From Lithuania to the northside, Greta can be great for Brunell in the cup final

From Lithuania to the northside, Greta can be great for Brunell in the cup final
Greta Tamasanskaite, Singleton SuperValu Brunell, takes on Shrita Parker, Ambassador UCC Glanmire at the Parochial Hall. Picture: Jim Coughlan.

IT will be a big day for Lithuanian native Greta Tamasanskaite when she lines out with Singleton’s SuperValu Brunell in the Hula Hoops Paudie O’Connor National Cup final against Pyrobel Killester on Sunday evening.

Everyone in the sport expected Sunday’s final to be between Glanmire and DCU Mercy, but Killester and Singleton’s SuperValu Brunell never read the script and knocked the two heavyweights out of the competition.

Brunell are now in the cup final for the second year in a row and hope to go one better than last year when they underperformed in the final and lost.

This is Greta’s first time playing basketball overseas. However, it's not her first time playing professional basketball, as she have played pro ball in her own country for the last seven years.

Greta comes from a small town in Lithuania called Mariyampole, and started playing basketball at a early age at fourth grade at the Mariyampole School.

She fell in love with the sport straight away, and with hard work and dedication she progressed to represent her national team at U16, U18, U19 and U20 level.

She also went on to play professionally with numerous national league teams.

Greta was about to give up playing last summer as her boyfriend Mantvydas Staselis (who also plays professional basketball with Italian Team Molfeta for the last two years) are about to get married this July, and wanted to spend more time together.

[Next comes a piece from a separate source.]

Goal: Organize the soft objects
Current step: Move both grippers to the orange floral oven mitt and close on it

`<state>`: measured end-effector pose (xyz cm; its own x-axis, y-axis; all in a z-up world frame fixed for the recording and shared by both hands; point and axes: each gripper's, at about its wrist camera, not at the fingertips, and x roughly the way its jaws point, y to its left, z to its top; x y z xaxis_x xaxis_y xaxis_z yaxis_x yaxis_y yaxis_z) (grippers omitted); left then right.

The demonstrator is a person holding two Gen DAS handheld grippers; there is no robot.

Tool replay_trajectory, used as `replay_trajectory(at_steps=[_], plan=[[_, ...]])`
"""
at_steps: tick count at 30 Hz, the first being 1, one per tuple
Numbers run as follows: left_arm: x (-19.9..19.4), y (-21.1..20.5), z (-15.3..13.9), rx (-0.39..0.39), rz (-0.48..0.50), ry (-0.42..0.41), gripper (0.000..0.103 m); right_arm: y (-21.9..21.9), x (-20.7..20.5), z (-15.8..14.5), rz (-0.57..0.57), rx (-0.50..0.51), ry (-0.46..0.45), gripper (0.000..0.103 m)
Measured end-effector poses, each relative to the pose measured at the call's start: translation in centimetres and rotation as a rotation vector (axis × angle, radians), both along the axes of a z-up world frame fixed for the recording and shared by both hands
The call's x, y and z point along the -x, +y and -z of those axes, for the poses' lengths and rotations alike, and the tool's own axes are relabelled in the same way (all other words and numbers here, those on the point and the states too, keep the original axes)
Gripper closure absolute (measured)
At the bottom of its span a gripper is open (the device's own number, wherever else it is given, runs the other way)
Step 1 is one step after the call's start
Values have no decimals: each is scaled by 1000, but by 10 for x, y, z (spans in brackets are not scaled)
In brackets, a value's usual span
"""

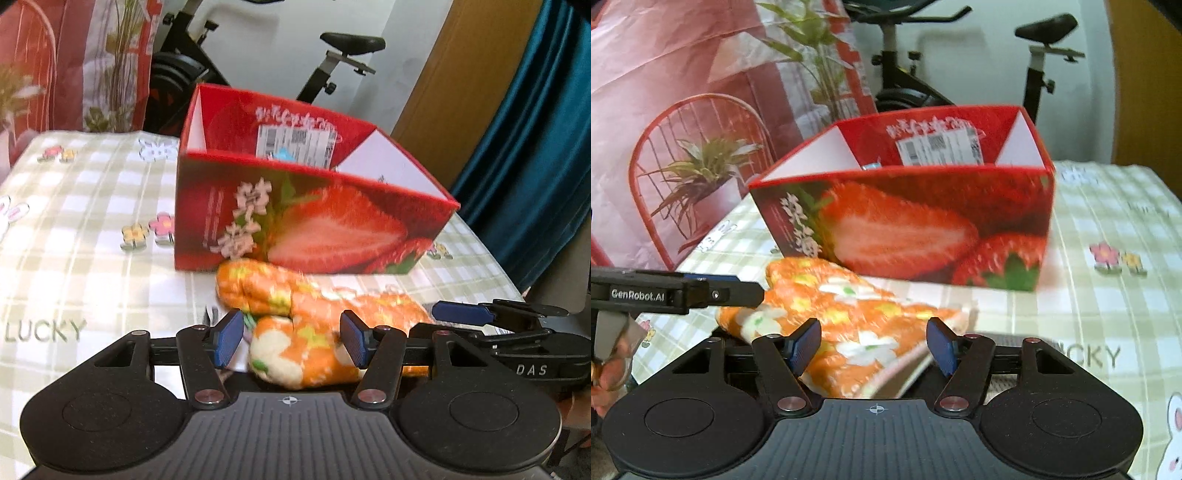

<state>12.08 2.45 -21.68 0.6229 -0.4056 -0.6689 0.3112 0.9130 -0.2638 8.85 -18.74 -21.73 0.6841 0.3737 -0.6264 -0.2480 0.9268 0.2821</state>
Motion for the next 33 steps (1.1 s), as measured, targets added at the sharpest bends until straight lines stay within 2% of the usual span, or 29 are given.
replay_trajectory(at_steps=[7, 16, 24, 33], plan=[[7, 2, 15, 15, 0, 9, 45, -2, -1, 12, 18, -8, 31, 35], [11, 1, 25, 8, 3, 6, 46, -5, -4, 24, 29, -45, 51, 32], [12, 1, 29, 11, 1, 5, 46, -4, -5, 26, 34, -36, 56, 31], [12, 1, 30, 13, 0, 6, 46, -8, -10, 32, 56, -102, 83, 27]])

However, that all changed when Brunell came calling, and the temptation to play overseas was a opportunity that she couldn’t refuse.

Brunell getting to the cup final against all odds, and was a major shock for most pundits, but Greta and her team always had the believe that if they would play to their potential that they would always have a chance to win and knock out cup favourites DCU Mercy in the semi-final.

Greta Tamasanskaite of Singleton's SuperValu Brunell in action at Neptune Stadium. Picture: Brendan Moran/Sportsfile
Greta Tamasanskaite of Singleton's SuperValu Brunell in action at Neptune Stadium. Picture: Brendan Moran/Sportsfile

Greta spoke to the Echo this week to tell us her story.

“It was a unexpected phone call I got in August from my agent asking me would I be interested in playing basketball overseas, and that took me by surprise.

“I was in a situation where I decided not to play basketball professionally anymore that summer, however, with more time to relax and clear my mind I decided to make a call to play again. The opportunity to get to play and coach overseas was an opportunity I couldn’t turn down,” Greta explains.

“I have a degree in coaching basketball from my country and it’s gives me the opportunity to pass on my skills, and the knowledge.

“I have passed this on to the students at St Vincent’s schools, both secondary and primary as a assistant coach.

“This also give me a chance to learn from the head coach Dommie Mullins, who has coached for many years.

“I didn’t have any real expectations about the standard of the league when I arrived here, but I was pleasantly surprised as the standard was high with some very good teams.

“I was also very impressed with the standard of the Irish players on my team, that most of them have played internationally at different levels, and we have two very good American players in Aryn McClure and Treyanna Clay.

“I didn’t find it hard to settle in at first because everyone at the club was so friendly and supportive to me in ever situation, and give me all support I needed when I got homesick after a few weeks.

“Then my friend came over to visit with me for a week which was really nice.

“I was home for Christmas, and soon settled back into the routine of practices and games.

“I’m also getting used to living in Cork, especially the hills and knowing when to use the buses," she said with a grin. "And it's great to see the others cities when our team are on the road.

“People didn’t give our team much of a chance in our semi-final win against DCU Mercy, but as a team we knew if we played hard and to our potential that we would always be in a position to win the game.

“Our league record does not make good reading, however, the margins by which we lost most games were very small.

“We play Killester on Sunday in the final and after losing to them twice in the league, we are confident that if we can play with the same intensity and passion as we played in the semi-final win over DCU, we can bring the cup back to Cork.”